| Task material |
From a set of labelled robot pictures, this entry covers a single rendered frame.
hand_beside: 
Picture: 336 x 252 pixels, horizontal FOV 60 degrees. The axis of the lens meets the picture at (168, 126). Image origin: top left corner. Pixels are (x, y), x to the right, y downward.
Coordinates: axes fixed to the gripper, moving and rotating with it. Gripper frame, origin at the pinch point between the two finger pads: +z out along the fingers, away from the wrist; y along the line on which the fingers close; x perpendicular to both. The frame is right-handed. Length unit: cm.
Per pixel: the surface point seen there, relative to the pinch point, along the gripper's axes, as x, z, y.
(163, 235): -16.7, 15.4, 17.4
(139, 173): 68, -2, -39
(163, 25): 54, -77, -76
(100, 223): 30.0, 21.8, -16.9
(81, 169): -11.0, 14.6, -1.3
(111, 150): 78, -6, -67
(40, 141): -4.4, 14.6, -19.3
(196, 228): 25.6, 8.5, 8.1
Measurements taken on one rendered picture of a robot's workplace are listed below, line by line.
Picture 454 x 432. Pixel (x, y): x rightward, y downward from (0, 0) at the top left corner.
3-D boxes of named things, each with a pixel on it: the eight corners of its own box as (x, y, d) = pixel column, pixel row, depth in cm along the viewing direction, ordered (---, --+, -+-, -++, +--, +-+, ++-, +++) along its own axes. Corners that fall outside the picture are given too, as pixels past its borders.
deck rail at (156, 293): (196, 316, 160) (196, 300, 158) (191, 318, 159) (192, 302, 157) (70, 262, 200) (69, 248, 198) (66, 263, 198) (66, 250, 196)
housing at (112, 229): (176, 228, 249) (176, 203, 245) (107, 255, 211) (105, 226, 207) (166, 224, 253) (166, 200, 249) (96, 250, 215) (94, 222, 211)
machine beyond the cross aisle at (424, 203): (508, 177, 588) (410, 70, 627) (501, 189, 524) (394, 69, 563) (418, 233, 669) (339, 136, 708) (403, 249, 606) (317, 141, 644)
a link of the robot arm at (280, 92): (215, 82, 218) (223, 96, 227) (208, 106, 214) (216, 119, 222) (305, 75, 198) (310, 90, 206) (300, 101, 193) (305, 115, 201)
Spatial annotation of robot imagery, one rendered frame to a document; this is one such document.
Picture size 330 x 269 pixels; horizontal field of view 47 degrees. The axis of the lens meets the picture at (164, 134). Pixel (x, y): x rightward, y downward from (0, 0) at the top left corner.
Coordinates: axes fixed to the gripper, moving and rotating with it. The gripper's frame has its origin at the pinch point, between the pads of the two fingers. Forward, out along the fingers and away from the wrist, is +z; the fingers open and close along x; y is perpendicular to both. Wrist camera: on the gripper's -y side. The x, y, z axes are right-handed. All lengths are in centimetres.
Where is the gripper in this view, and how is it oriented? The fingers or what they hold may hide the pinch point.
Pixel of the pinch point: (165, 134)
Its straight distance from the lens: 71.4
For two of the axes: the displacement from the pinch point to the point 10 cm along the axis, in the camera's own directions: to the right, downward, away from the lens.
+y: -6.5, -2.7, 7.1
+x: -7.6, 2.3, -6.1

...

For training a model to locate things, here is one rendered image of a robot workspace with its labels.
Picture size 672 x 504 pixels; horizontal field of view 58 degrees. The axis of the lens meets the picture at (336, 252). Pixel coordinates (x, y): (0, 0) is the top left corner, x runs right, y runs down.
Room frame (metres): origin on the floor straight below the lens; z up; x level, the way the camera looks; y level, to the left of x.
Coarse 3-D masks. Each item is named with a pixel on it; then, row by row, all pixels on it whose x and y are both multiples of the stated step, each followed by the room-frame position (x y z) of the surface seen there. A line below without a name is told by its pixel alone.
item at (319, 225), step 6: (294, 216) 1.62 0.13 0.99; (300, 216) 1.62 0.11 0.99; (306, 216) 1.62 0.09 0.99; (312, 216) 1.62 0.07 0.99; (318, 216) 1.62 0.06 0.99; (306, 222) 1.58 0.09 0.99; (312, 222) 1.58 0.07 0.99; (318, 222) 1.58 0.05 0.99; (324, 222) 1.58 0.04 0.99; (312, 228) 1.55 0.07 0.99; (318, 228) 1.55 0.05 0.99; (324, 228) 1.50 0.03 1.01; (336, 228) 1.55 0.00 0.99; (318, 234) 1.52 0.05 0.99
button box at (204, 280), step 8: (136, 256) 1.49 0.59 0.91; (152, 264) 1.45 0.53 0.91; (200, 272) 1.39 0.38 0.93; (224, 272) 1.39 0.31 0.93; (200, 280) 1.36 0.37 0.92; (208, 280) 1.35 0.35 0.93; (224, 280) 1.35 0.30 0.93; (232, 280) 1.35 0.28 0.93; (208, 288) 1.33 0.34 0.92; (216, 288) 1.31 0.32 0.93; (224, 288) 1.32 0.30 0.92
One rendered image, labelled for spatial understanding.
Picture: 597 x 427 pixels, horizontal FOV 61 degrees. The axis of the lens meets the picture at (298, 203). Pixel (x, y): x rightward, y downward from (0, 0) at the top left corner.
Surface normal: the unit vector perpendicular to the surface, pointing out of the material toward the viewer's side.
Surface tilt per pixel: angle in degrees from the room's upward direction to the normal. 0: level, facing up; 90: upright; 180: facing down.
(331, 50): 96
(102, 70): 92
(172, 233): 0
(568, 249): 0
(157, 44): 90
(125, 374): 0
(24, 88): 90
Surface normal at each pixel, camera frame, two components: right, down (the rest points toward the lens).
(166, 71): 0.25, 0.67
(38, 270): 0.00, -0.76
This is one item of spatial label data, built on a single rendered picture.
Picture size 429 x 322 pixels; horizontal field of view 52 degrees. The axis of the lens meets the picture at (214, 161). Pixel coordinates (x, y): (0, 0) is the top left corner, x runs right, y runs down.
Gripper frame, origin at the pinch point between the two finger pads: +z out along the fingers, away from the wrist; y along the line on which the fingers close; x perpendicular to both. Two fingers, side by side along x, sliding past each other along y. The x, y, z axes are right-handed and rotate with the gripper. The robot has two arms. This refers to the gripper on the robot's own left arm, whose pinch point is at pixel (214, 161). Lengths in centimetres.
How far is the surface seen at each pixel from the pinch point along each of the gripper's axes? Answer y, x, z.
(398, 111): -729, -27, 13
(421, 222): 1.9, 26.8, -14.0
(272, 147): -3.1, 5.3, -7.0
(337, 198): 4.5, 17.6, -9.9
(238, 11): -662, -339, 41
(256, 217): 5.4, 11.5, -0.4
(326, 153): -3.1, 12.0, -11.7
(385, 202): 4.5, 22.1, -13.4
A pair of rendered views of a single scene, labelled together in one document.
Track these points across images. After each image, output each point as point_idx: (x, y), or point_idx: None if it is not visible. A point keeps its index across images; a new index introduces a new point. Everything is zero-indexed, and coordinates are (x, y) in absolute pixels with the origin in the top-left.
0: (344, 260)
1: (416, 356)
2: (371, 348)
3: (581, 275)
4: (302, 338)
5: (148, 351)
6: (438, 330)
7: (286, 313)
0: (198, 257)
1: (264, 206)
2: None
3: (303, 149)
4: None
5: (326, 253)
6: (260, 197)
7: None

* * *

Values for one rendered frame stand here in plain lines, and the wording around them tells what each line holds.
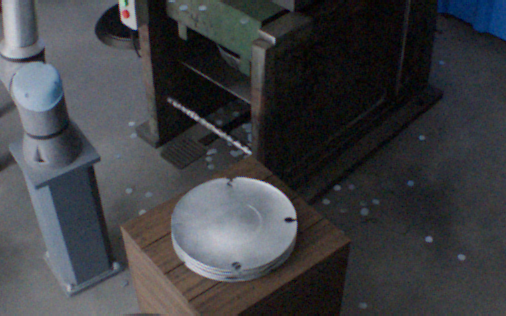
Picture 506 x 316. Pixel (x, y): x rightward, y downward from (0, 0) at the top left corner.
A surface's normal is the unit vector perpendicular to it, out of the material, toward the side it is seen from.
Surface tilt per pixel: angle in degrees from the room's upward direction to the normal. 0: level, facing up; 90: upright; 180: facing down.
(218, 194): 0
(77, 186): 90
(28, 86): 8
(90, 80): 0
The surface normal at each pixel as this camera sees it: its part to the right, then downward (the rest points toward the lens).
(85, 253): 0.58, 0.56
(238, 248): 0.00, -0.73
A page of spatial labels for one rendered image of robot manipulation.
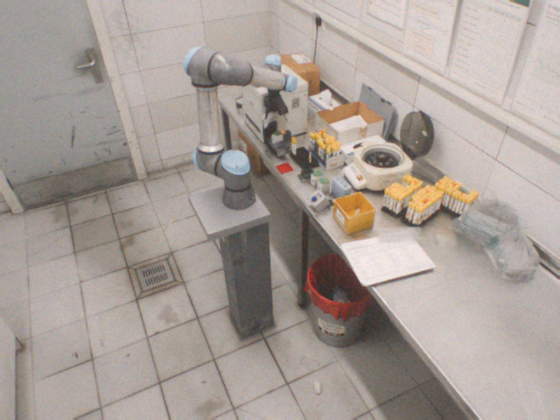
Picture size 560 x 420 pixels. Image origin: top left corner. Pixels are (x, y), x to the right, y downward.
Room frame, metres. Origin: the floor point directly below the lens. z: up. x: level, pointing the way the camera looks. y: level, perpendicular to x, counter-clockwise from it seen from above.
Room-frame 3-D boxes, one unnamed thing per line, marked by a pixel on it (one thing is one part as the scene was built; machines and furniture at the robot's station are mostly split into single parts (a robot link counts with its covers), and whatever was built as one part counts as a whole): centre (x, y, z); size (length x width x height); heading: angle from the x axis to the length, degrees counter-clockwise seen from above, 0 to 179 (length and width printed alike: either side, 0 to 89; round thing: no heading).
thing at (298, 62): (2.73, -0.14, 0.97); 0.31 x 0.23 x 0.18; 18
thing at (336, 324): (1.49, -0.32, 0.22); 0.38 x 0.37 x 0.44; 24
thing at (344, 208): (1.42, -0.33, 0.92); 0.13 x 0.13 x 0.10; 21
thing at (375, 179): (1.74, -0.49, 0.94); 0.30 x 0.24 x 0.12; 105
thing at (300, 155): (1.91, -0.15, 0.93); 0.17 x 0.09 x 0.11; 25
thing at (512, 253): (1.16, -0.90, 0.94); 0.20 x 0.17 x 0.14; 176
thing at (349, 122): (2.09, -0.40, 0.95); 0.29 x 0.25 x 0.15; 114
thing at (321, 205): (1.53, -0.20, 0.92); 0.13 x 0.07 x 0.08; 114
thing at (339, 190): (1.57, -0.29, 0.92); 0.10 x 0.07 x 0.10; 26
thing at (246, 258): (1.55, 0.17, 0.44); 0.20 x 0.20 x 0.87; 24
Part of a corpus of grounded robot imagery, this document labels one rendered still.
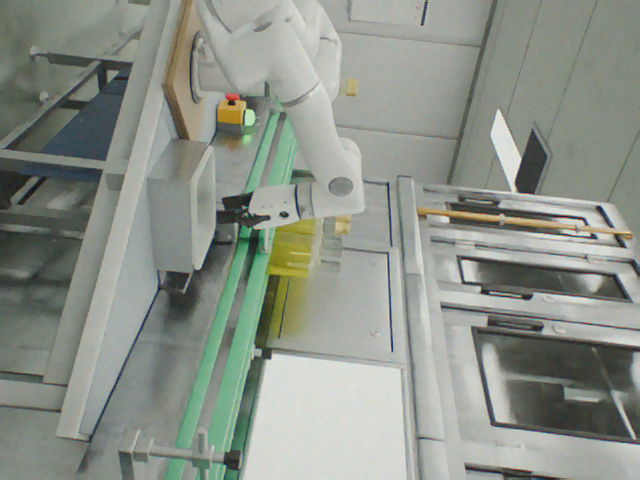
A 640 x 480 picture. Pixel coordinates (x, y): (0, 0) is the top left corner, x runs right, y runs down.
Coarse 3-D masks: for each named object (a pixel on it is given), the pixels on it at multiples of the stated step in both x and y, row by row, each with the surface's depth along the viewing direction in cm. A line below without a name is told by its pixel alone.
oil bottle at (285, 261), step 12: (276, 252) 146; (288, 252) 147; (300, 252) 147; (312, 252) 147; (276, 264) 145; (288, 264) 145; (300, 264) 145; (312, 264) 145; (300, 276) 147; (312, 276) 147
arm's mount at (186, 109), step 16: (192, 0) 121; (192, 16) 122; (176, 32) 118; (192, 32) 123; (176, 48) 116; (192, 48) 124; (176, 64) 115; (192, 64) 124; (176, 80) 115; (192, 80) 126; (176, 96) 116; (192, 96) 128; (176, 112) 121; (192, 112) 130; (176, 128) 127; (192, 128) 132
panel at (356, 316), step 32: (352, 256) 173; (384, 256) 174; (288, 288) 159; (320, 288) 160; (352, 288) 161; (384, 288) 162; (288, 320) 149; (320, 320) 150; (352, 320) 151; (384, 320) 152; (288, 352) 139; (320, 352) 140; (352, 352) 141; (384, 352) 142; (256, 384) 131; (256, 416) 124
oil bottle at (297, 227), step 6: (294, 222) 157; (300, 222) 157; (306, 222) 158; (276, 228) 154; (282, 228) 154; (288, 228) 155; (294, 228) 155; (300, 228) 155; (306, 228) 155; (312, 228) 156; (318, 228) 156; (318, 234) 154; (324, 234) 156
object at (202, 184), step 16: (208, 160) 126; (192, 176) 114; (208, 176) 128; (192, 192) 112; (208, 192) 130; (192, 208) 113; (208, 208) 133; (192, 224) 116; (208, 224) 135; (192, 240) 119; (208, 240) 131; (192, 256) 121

| Action item |
Beginning with the line above that contains "(218, 194): 0", copy each line exactly up to and including the line that contains "A page of spatial", and go no further.

| Task answer |
(218, 194): 0
(77, 186): 90
(28, 86): 8
(90, 80): 0
The surface normal at each pixel as this camera sees it: its part to the right, then downward (the rest points toward the lens).
(85, 253): 0.58, 0.56
(238, 248): 0.00, -0.73
A page of spatial labels for one rendered image of robot manipulation.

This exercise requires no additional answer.